Cuando se postuló, propuso la creación del Ente Nacional de Alto Rendimiento Deportivo (ENARD), para recaudar dinero a través del cobro del 1% a los abonos de telefonía celular. Presentó el proyecto en octubre de 2009, el Senado lo sancionó el 2 de diciembre y el 21 recibió como regalo de Navidad la promulgación de la ley. En 2017, el gobierno de Cambiemos quitó el impuesto que financiaba al ENARD y lo reemplazó por un monto que aporta el Tesoro nacional, ajustado por la tasa anual de crecimiento de los gastos primarios. Ese porcentaje es inferior a la inflación y, con la devaluación del año pasado, ese dinero rinde cada vez menos. En 2019, además, el deporte sufrió la degradación de la Secretaría a una Agencia, pero recuperó su rango con el cambio de gobierno.

 

A Macri lo conocía del mundo empresarial y, tanto por el ENARD como por la secretaría, se manejó con perfil bajo. Al principio del gobierno de Cambiemos todavía le facturaban el apoyo que le dio a Scioli en 2015, cuando lo recibió en el COA una semana antes de la primera vuelta.

 

 

 

En 2013, vivió dos momentos intensos. El primero en julio, cuando Buenos Aires ganó la sede para los Juegos Olímpicos de la Juventud de 2018. Fue una de las pocas políticas públicas en las que CFK y Macri trabajaron en conjunto. El día de la elección, Werthein festejó en Suiza con el exjefe de Gobierno, el entonces secretario de Deportes, Claudio Morresi, y Agustín Pichot, una persona de gran confianza para el empresario. Ya pasaron casi dos años de los Juegos y todavía el Gobierno porteño no presentó la rendición sobre el dinero que costaron.

 

Tres meses después, la Ciudad recibió a la asamblea anual de COI, donde fue elegida la sede de los fallidos Juegos de este año y al presidente del organismo. Tokio, Madrid y Estambul fueron las finalistas y se pudo ver en el hotel Hilton al premier Shinzo Abe, al entonces presidente Mariano Rajoy, al Rey Felipe VI y al polémico Receo Tayyip Erdogan.
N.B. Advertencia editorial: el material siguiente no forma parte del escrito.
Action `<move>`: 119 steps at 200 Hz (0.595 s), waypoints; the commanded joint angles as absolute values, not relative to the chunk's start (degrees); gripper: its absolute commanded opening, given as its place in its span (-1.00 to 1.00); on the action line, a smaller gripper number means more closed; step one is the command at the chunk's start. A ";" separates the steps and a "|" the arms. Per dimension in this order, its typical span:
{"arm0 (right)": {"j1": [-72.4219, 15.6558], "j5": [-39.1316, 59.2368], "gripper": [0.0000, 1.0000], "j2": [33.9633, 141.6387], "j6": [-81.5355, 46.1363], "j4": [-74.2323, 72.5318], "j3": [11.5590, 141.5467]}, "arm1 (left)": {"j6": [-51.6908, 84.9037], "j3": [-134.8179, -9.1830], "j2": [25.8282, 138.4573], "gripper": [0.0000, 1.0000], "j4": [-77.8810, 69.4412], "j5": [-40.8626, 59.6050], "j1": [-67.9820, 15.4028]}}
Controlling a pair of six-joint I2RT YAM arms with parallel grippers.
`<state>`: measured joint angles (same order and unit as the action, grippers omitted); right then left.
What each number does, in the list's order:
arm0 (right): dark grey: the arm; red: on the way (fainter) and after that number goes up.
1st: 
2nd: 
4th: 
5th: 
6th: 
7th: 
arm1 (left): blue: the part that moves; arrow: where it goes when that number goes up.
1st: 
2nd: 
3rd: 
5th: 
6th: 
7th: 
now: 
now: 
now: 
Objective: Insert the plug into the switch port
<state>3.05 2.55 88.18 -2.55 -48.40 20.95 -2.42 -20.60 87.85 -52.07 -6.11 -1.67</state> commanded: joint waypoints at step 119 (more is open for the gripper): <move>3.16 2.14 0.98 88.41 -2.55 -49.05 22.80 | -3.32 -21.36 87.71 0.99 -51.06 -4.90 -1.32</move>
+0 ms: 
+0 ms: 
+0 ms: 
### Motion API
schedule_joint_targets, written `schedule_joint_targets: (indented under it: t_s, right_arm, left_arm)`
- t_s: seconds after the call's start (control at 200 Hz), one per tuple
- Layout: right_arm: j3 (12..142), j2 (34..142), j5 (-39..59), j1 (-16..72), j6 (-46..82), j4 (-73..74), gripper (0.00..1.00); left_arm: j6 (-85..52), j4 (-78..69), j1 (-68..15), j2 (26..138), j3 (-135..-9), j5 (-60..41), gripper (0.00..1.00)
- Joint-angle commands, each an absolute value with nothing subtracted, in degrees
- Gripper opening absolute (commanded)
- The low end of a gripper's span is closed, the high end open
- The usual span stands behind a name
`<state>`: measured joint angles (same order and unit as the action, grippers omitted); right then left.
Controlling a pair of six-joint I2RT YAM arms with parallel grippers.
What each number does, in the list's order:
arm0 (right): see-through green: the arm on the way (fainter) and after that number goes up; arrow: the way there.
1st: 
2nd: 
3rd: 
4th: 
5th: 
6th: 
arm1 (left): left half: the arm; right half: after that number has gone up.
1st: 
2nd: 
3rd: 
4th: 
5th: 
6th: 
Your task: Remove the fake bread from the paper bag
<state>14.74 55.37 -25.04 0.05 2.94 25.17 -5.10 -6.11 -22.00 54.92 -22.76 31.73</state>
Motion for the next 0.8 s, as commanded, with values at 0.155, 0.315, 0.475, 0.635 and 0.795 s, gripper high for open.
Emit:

Finalmente, el festejo fue japonés. El otro que cantó victoria fue el alemán Thomas Bach, que fue elegido al frente del organismo. El europeo confía mucho en el empresario argentino y ahora lo tiene dentro de la mesa de decisiones.

 

Tras la muerte de Julio Grondona y la derrota este año de Pichot en las elecciones de World Rugby, Werthein quedó posicionado como el dirigente global más importante del deporte argentino. Además de su ascenso, es uno de los coordinadores de los Juegos de 2024 y 2028 y seguramente desde ahí intentará conseguir lo que busca desde hace años: que en 2032 la sede sea Buenos Aires.